**Extracted data:**
%%
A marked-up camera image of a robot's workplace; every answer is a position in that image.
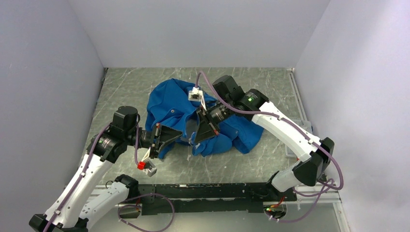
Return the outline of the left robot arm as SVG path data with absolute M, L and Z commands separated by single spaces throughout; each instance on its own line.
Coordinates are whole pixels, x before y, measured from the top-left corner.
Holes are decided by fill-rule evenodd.
M 121 106 L 112 121 L 93 137 L 86 154 L 73 178 L 62 194 L 43 214 L 35 214 L 29 226 L 37 232 L 87 232 L 116 204 L 141 199 L 152 201 L 156 192 L 139 187 L 136 179 L 121 174 L 99 196 L 90 199 L 96 185 L 129 146 L 147 150 L 137 167 L 148 176 L 156 173 L 152 163 L 169 144 L 181 137 L 182 132 L 162 124 L 151 131 L 139 127 L 140 116 L 136 108 Z

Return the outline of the blue zip jacket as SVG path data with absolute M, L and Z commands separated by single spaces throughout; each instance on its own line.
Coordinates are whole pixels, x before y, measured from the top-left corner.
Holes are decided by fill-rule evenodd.
M 220 154 L 233 147 L 242 154 L 249 153 L 258 144 L 264 130 L 242 116 L 233 115 L 219 123 L 220 132 L 217 136 L 194 142 L 196 109 L 200 103 L 188 99 L 188 93 L 193 87 L 194 83 L 172 78 L 158 84 L 149 96 L 145 129 L 152 130 L 160 123 L 182 132 L 180 138 L 160 152 L 159 158 L 163 159 L 175 144 L 191 146 L 194 156 Z

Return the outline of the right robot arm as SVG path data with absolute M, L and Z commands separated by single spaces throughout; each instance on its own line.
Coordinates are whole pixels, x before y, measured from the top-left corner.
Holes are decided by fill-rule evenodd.
M 208 107 L 203 91 L 195 85 L 188 93 L 190 101 L 200 102 L 197 108 L 199 126 L 195 143 L 219 134 L 219 124 L 232 115 L 242 116 L 280 139 L 293 151 L 297 162 L 274 173 L 266 183 L 266 194 L 273 201 L 284 196 L 285 191 L 300 184 L 314 186 L 329 166 L 334 142 L 320 139 L 295 124 L 284 115 L 262 92 L 250 89 L 244 92 L 232 76 L 225 75 L 212 84 L 217 96 L 214 106 Z

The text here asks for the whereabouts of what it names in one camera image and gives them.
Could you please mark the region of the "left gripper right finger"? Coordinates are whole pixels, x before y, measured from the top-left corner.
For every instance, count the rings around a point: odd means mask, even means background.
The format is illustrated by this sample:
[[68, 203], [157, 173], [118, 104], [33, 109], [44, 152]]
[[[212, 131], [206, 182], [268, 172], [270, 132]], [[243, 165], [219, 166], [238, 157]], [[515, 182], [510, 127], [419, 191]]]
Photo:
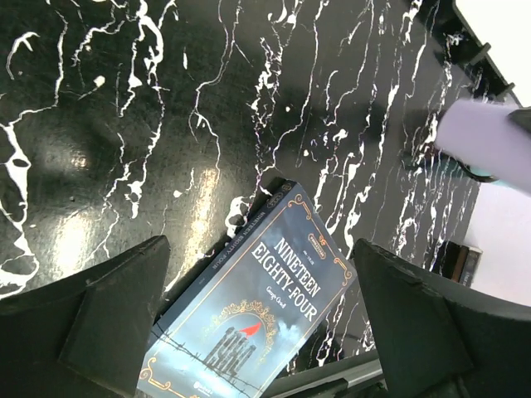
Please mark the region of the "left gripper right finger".
[[368, 240], [353, 249], [391, 397], [528, 397], [530, 308], [413, 265]]

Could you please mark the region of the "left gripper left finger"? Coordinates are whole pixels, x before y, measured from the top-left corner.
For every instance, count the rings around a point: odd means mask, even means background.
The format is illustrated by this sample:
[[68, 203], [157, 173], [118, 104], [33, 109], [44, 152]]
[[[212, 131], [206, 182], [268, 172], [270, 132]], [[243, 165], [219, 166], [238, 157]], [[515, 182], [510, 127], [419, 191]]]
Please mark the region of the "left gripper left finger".
[[154, 236], [1, 301], [3, 397], [132, 397], [170, 256]]

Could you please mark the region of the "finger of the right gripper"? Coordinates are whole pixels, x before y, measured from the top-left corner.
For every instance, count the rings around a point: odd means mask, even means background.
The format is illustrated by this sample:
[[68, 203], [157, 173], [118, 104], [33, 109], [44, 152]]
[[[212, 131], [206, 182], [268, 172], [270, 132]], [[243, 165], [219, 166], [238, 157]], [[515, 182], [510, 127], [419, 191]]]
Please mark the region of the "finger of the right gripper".
[[523, 131], [531, 133], [531, 108], [520, 108], [508, 115], [509, 121]]

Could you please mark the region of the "purple plastic cup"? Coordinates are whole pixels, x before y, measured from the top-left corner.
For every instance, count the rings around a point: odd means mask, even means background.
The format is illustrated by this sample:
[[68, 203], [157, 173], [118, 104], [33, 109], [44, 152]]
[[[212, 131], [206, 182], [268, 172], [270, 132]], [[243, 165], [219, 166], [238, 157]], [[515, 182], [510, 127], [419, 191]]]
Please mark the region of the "purple plastic cup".
[[520, 107], [457, 100], [437, 125], [435, 146], [456, 160], [530, 193], [530, 133], [508, 115]]

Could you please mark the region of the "pink ceramic mug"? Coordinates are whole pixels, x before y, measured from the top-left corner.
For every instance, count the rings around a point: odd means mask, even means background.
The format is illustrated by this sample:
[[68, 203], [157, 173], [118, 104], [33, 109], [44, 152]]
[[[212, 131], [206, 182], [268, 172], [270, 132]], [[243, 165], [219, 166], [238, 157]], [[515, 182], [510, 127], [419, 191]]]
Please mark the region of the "pink ceramic mug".
[[479, 183], [494, 183], [494, 182], [497, 182], [499, 180], [498, 178], [496, 178], [494, 176], [480, 175], [480, 174], [478, 174], [476, 172], [473, 172], [472, 168], [469, 165], [464, 164], [460, 160], [457, 160], [456, 162], [460, 166], [461, 170], [465, 173], [465, 175], [468, 176], [470, 179], [476, 181], [476, 182], [479, 182]]

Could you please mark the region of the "light blue mug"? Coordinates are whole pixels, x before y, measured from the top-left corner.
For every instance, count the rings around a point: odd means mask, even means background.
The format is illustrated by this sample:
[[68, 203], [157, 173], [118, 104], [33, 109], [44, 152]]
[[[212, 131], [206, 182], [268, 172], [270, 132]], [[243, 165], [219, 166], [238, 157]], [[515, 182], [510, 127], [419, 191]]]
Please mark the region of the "light blue mug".
[[510, 187], [512, 189], [515, 189], [514, 185], [501, 179], [497, 179], [495, 182], [493, 182], [493, 184], [499, 187]]

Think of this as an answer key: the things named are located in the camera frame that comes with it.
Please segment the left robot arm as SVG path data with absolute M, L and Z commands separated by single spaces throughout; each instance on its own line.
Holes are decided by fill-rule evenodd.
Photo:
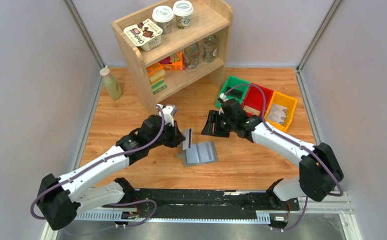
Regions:
M 46 220 L 52 230 L 69 225 L 78 214 L 119 203 L 132 186 L 124 178 L 95 187 L 110 174 L 145 158 L 159 146 L 175 148 L 186 138 L 178 128 L 172 111 L 150 115 L 141 127 L 123 136 L 109 150 L 88 164 L 59 177 L 48 174 L 40 182 L 30 213 Z

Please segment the white credit card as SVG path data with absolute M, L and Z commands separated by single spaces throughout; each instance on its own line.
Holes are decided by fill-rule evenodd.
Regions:
M 192 147 L 192 129 L 185 129 L 183 131 L 183 136 L 185 137 L 185 140 L 182 143 L 182 150 L 185 151 Z
M 272 116 L 286 117 L 287 110 L 287 107 L 273 103 L 270 107 L 269 114 Z
M 274 116 L 268 113 L 267 120 L 282 126 L 285 123 L 286 117 Z

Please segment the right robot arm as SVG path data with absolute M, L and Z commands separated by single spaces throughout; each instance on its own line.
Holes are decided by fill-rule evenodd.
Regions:
M 235 99 L 221 102 L 220 110 L 210 110 L 201 131 L 202 135 L 221 138 L 228 138 L 231 133 L 275 151 L 298 167 L 297 177 L 279 179 L 268 188 L 279 201 L 308 197 L 321 202 L 326 196 L 335 195 L 335 187 L 340 191 L 337 195 L 342 195 L 340 182 L 344 173 L 327 143 L 312 144 L 282 132 L 261 116 L 248 115 Z

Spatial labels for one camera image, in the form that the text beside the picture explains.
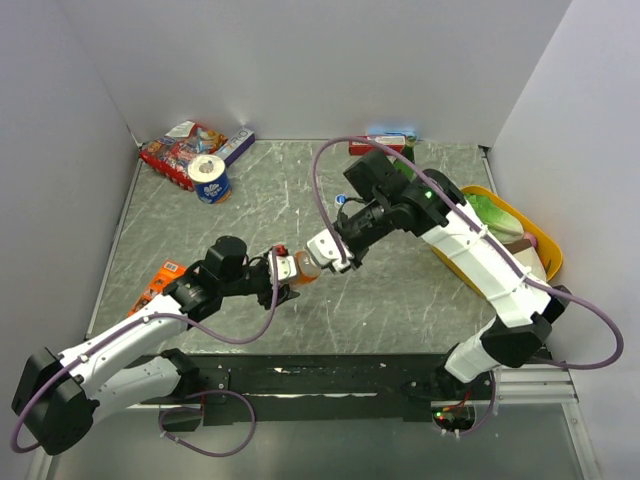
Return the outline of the orange drink bottle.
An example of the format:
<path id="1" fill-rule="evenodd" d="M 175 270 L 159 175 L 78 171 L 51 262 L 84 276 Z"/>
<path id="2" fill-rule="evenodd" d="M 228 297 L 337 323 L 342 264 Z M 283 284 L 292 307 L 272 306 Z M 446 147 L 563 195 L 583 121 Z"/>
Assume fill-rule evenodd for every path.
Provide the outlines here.
<path id="1" fill-rule="evenodd" d="M 290 282 L 292 287 L 300 287 L 314 282 L 322 273 L 321 269 L 313 262 L 311 255 L 300 250 L 294 254 L 296 264 L 296 276 Z"/>

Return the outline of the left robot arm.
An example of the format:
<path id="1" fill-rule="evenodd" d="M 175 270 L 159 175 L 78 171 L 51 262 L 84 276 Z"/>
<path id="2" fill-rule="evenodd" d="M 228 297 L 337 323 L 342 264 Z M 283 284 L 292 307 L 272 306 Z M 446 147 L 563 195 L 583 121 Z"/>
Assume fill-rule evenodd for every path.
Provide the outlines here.
<path id="1" fill-rule="evenodd" d="M 17 424 L 10 437 L 16 453 L 43 448 L 65 452 L 111 414 L 149 399 L 191 399 L 198 373 L 179 351 L 163 353 L 139 367 L 134 361 L 189 329 L 231 345 L 248 344 L 264 329 L 243 338 L 225 337 L 203 326 L 228 297 L 253 296 L 273 317 L 294 297 L 296 258 L 276 245 L 253 259 L 239 238 L 223 236 L 204 259 L 173 278 L 146 305 L 117 325 L 79 345 L 53 353 L 42 348 L 25 363 L 11 403 Z"/>

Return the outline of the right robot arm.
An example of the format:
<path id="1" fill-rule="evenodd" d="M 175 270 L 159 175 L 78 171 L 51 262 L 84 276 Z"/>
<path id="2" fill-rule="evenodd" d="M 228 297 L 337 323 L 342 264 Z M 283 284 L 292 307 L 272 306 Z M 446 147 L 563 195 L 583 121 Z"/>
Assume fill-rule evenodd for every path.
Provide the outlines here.
<path id="1" fill-rule="evenodd" d="M 423 173 L 435 182 L 434 188 L 408 179 L 382 151 L 368 152 L 344 172 L 365 206 L 351 217 L 340 214 L 334 227 L 355 262 L 390 232 L 410 232 L 442 253 L 491 304 L 494 318 L 454 346 L 437 374 L 439 391 L 456 399 L 479 375 L 530 361 L 567 303 L 526 284 L 525 268 L 482 227 L 446 175 L 435 169 Z"/>

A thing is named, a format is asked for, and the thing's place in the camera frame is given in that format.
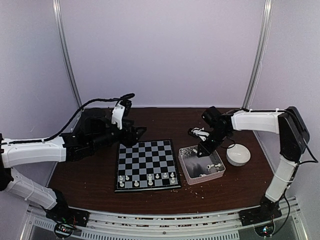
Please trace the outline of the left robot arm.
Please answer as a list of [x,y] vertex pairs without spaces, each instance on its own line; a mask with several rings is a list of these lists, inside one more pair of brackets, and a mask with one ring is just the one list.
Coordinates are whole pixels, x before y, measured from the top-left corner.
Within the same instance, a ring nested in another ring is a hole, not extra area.
[[70,132],[62,132],[51,140],[12,140],[1,138],[0,189],[40,205],[47,217],[67,222],[75,217],[63,195],[57,189],[47,188],[25,177],[14,167],[43,162],[75,162],[93,156],[101,147],[120,143],[135,145],[146,132],[146,127],[135,127],[126,119],[128,111],[117,105],[111,115],[102,108],[82,111]]

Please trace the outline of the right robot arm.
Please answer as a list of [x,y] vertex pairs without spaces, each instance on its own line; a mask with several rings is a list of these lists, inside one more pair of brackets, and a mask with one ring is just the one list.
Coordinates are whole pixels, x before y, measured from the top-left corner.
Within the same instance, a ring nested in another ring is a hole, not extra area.
[[234,132],[254,132],[268,160],[275,152],[267,149],[273,145],[267,137],[278,141],[279,162],[274,166],[273,178],[256,210],[259,220],[268,220],[294,182],[303,155],[309,150],[310,133],[299,110],[295,106],[285,109],[236,108],[222,113],[212,106],[201,117],[211,130],[196,127],[189,130],[190,135],[200,139],[197,145],[199,158],[212,154]]

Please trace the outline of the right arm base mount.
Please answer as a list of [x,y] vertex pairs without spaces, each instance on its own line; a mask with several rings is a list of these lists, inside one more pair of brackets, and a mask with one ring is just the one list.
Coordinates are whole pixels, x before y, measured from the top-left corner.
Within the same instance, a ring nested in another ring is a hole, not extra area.
[[275,232],[274,219],[282,216],[279,201],[273,202],[263,196],[259,206],[241,210],[239,218],[242,226],[254,225],[255,233],[259,237],[271,237]]

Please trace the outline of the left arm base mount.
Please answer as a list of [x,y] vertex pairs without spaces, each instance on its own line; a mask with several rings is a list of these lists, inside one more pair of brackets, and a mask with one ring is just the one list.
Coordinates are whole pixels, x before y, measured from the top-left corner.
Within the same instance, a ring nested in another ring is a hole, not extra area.
[[86,210],[71,208],[66,202],[58,202],[52,209],[42,207],[46,217],[55,222],[53,233],[59,239],[69,238],[78,227],[86,227],[90,213]]

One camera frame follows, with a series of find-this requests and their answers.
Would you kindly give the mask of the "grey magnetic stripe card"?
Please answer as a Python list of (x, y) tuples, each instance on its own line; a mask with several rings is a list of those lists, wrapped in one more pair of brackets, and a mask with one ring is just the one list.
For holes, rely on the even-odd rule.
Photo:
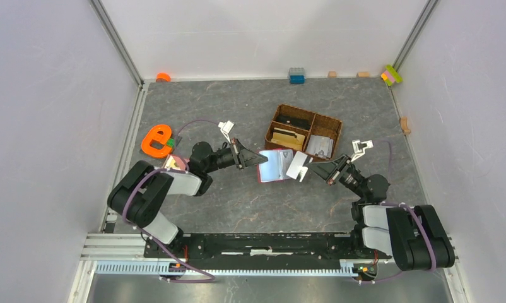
%%
**Task:**
Report each line in the data that holds the word "trace".

**Result of the exercise:**
Please trace the outline of the left robot arm.
Please trace the outline of the right robot arm.
Please trace the outline of the right arm base mount.
Please trace the outline of the left arm base mount.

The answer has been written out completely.